Piratage de LinkedIn : un premier homme arrêté

Piratage de LinkedIn : un premier homme arrêté
High-tech

HACKER – Plus de quatre ans après le piratage du site LinkedIn, les autorités tchèques ont arrêté un Russe qui pourrait être lié à l’affaire. Des identifiants et mots de passe de plus de 100 millions d’inscrits avaient été proposés à la vente sur le darknet.

Ils ne sont pas 6,5 mais 100 millions de victimes potentielles du piratage de LinkedIn. Le réseau social professionnel avait tenté dans un premier temps de minimiser l’affaire survenue en 2012 avant que la découverte d’une mise en vente des coordonnées de plus de 100 millions de personnes de toutes nationalités soit dévoilée sur internet en mai dernier.

Jusqu’à présent, les autorités américaines et étrangères n’avaient pas réussi à coincer les hackers, même si la Russie semblait dans leur viseur. Début octobre, les choses semblent s’être accélérées. Les autorités tchèques ont annoncé avoir arrêté un homme de 30 ans d’origine russe qui pourrait être lié au piratage.

Une collaboration avec le FBI

L’individu a été interpellé à Prague le 5 octobre dernier, mais le New York Times explique qu’aucune information n’avait filtré "pour des raisons stratégiques". Le travail a été fait à la demande du FBI, a précisé la République tchèque. LinkedIn a indiqué que cette arrestation était en lien avec le piratage dont la société avait été victime. "Nous remercions le FBI pour son travail et son abnégation pour localiser et arrêter les responsables présumés de cette activité criminelle", explique le réseau dans un communiqué. Si le hacker pourrait être lié à d'autres piratages connus (MySpace, Tumblr) où les données des utilisateurs avaient également été mises en vente sur le darknet, aucun lien n'a été établi avec les piratages récents dont a été victime le parti démocrate.

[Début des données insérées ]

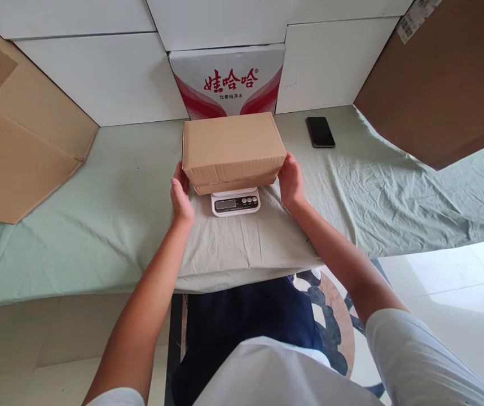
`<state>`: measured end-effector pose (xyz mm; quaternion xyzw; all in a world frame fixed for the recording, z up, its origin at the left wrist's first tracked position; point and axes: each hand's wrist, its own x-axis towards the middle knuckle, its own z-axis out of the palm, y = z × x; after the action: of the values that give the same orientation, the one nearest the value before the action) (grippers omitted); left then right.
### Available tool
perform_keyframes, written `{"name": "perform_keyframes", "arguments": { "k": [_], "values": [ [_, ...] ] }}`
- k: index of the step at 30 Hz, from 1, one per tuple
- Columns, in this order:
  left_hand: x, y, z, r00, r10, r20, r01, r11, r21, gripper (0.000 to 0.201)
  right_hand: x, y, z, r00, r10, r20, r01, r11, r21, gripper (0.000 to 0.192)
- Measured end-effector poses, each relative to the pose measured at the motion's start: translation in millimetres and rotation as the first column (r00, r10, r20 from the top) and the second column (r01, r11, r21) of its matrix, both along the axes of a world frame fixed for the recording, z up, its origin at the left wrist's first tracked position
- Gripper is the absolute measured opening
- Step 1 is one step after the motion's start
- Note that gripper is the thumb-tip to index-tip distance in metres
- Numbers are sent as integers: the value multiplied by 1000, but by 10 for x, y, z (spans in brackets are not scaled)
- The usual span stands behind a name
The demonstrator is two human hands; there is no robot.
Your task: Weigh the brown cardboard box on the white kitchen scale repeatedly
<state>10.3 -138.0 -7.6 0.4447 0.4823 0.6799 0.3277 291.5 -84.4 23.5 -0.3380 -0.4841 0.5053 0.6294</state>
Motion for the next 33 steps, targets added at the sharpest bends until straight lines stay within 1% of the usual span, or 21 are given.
{"name": "perform_keyframes", "arguments": {
  "k": [3,7,10,13,15,18,21,24,29,33],
  "values": [
    [8,-2,20,1000,1,10,-1,1000,-1,101,-19,-7,9,1000,-6,0,6,1000,-7,61],
    [19,-16,65,1000,-18,-11,18,1000,7,96,-31,-14,20,1000,-11,0,11,1000,-13,61],
    [32,-35,79,1000,-24,2,24,1000,18,91,-29,-14,19,1000,-5,15,5,1000,-8,63],
    [54,-50,74,995,-95,-10,95,994,44,86,-33,-23,6,999,3,44,-4,1000,17,65],
    [69,-62,77,990,-137,-25,138,988,66,84,-44,-44,0,998,4,70,-8,998,57,68],
    [83,-105,107,990,-139,-28,141,985,98,81,-62,-100,20,992,26,124,-40,992,116,69],
    [88,-186,145,991,-125,-42,129,984,120,78,-71,-166,78,990,41,135,-57,992,114,73],
    [102,-260,158,989,-129,-66,135,986,102,80,-79,-210,130,992,37,118,-48,995,87,76],
    [147,-281,159,982,-174,-78,177,984,31,90,-117,-215,131,995,54,85,-60,996,70,69],
    [172,-271,219,969,-228,-98,234,971,49,87,-131,-192,136,995,29,94,-35,997,64,65]
  ]
}}
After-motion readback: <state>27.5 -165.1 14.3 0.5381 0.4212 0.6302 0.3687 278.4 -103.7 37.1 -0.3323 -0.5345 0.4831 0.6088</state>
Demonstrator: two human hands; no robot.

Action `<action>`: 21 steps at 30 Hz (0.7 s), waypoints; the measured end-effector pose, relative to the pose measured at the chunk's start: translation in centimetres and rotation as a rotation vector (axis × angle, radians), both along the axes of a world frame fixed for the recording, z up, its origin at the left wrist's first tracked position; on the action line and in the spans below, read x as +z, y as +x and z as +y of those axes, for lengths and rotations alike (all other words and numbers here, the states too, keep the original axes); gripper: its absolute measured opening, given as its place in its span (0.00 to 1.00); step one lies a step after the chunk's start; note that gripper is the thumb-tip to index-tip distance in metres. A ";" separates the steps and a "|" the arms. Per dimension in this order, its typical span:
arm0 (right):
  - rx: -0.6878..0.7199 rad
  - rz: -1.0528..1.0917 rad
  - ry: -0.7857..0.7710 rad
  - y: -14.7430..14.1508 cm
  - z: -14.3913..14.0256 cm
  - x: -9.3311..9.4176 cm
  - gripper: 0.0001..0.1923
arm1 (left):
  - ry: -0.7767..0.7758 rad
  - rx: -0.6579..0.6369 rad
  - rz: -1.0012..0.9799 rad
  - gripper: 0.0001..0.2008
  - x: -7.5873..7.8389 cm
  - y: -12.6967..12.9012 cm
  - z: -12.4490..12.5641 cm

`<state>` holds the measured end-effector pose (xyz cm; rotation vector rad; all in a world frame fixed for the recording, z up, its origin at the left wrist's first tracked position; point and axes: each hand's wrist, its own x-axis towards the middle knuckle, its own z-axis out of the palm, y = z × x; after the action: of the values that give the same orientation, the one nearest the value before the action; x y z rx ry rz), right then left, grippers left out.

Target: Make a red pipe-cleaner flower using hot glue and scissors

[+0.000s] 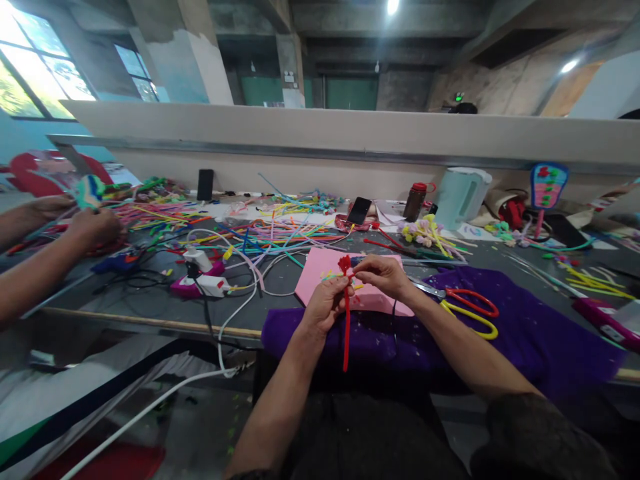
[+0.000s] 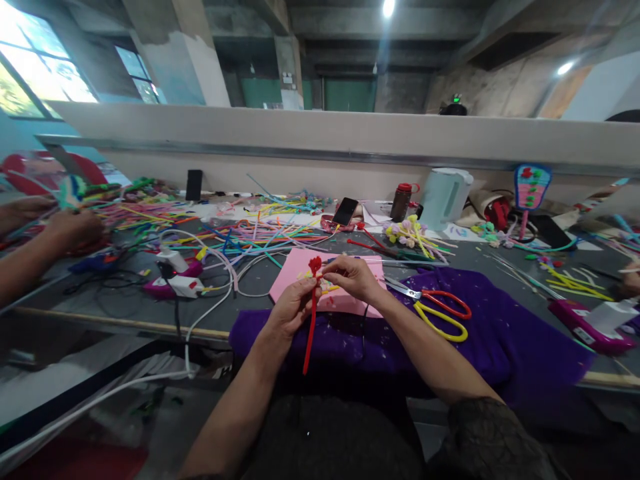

Après avoir fait un malaise lors de son arrestation qui a nécessité une hospitalisation, le pirate russe a été incarcéré. Plusieurs états dont les Etats-Unis réclament désormais son extradition. La Russie a demandé que son ressortissant lui soit remis et a pris des mesures pour assurer sa sécurité, explique l'agence de presse Tass.